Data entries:

=== Begin Enclosure ===

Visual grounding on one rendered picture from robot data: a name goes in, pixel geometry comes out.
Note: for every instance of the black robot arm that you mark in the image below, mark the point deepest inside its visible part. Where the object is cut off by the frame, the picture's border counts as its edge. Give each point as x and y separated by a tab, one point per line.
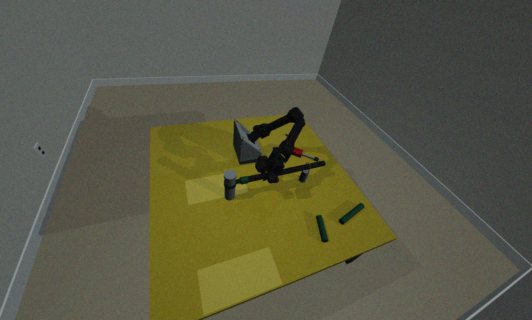
286	147

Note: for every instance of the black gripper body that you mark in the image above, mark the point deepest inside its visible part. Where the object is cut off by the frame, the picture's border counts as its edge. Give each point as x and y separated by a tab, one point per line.
271	177

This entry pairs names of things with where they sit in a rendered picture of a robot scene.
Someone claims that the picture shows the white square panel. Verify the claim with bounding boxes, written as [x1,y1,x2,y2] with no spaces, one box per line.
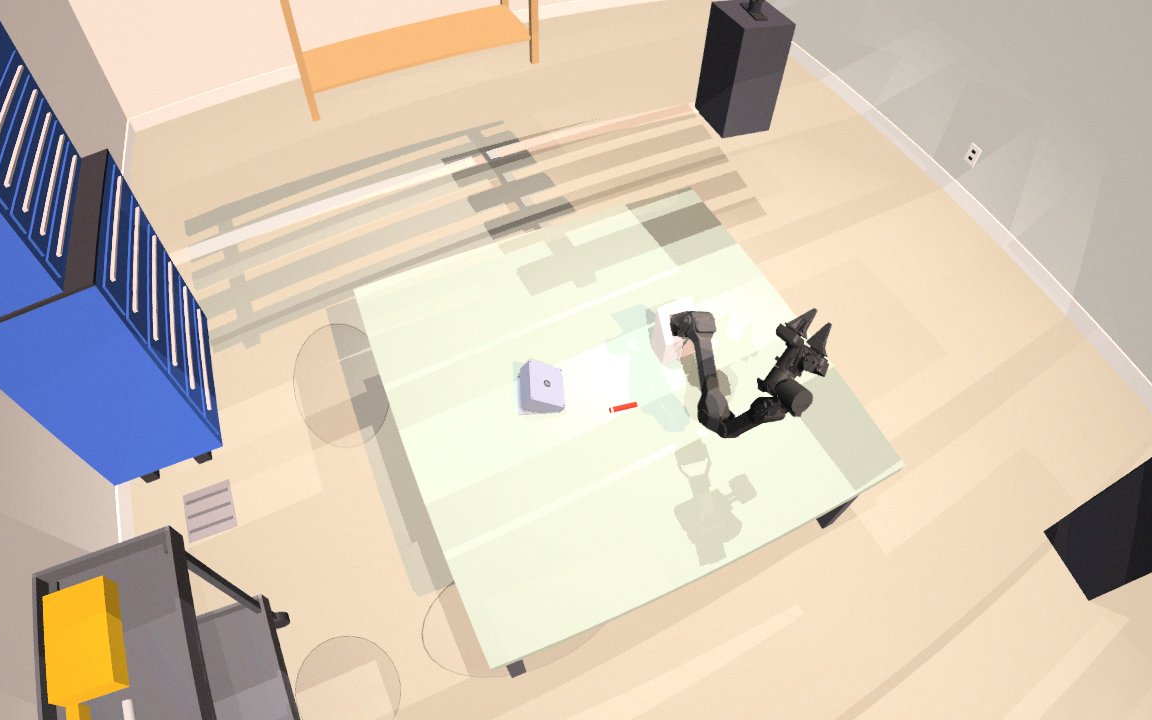
[517,361,564,415]

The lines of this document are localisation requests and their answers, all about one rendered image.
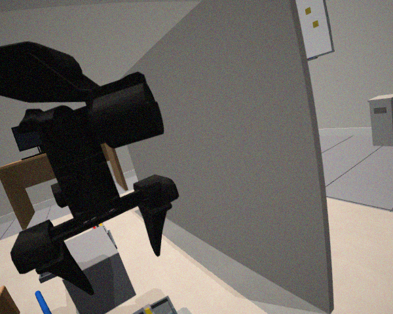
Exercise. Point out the blue cylinder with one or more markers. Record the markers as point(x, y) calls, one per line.
point(42, 303)

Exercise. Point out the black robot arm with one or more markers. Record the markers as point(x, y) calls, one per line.
point(118, 113)

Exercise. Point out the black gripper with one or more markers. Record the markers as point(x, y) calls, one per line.
point(92, 197)

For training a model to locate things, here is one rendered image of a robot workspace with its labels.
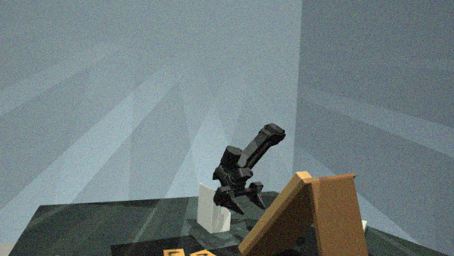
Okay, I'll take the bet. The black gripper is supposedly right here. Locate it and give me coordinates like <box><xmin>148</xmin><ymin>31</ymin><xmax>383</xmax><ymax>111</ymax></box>
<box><xmin>213</xmin><ymin>172</ymin><xmax>266</xmax><ymax>215</ymax></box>

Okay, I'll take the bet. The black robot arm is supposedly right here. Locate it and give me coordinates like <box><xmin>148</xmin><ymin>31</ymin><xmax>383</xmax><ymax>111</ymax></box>
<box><xmin>212</xmin><ymin>123</ymin><xmax>286</xmax><ymax>188</ymax></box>

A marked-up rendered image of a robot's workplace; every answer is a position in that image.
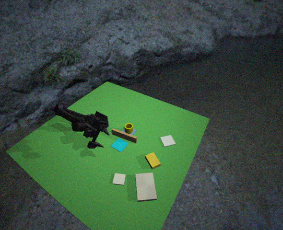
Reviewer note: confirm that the yellow rectangular block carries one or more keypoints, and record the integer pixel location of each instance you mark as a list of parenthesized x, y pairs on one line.
[(152, 160)]

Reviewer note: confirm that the white flat square tile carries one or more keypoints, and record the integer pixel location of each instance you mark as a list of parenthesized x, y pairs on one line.
[(167, 141)]

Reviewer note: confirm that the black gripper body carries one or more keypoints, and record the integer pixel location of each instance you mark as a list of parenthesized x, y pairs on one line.
[(95, 134)]

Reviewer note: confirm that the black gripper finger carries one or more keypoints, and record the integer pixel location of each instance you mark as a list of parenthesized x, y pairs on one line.
[(104, 129), (95, 144)]

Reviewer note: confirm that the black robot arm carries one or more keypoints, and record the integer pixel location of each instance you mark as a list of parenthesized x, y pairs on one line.
[(79, 121)]

=== End Enclosure ===

■ **TASK TO CARRY OUT**: Copy every line above that includes the string "supposedly".

■ **FINISHED TASK**:
Okay, I'll take the bet. The black gripper is supposedly right here. Locate it and give me coordinates like <box><xmin>148</xmin><ymin>31</ymin><xmax>383</xmax><ymax>111</ymax></box>
Okay, I'll take the bet. The black robot arm is supposedly right here. Locate it and give me coordinates like <box><xmin>148</xmin><ymin>31</ymin><xmax>383</xmax><ymax>111</ymax></box>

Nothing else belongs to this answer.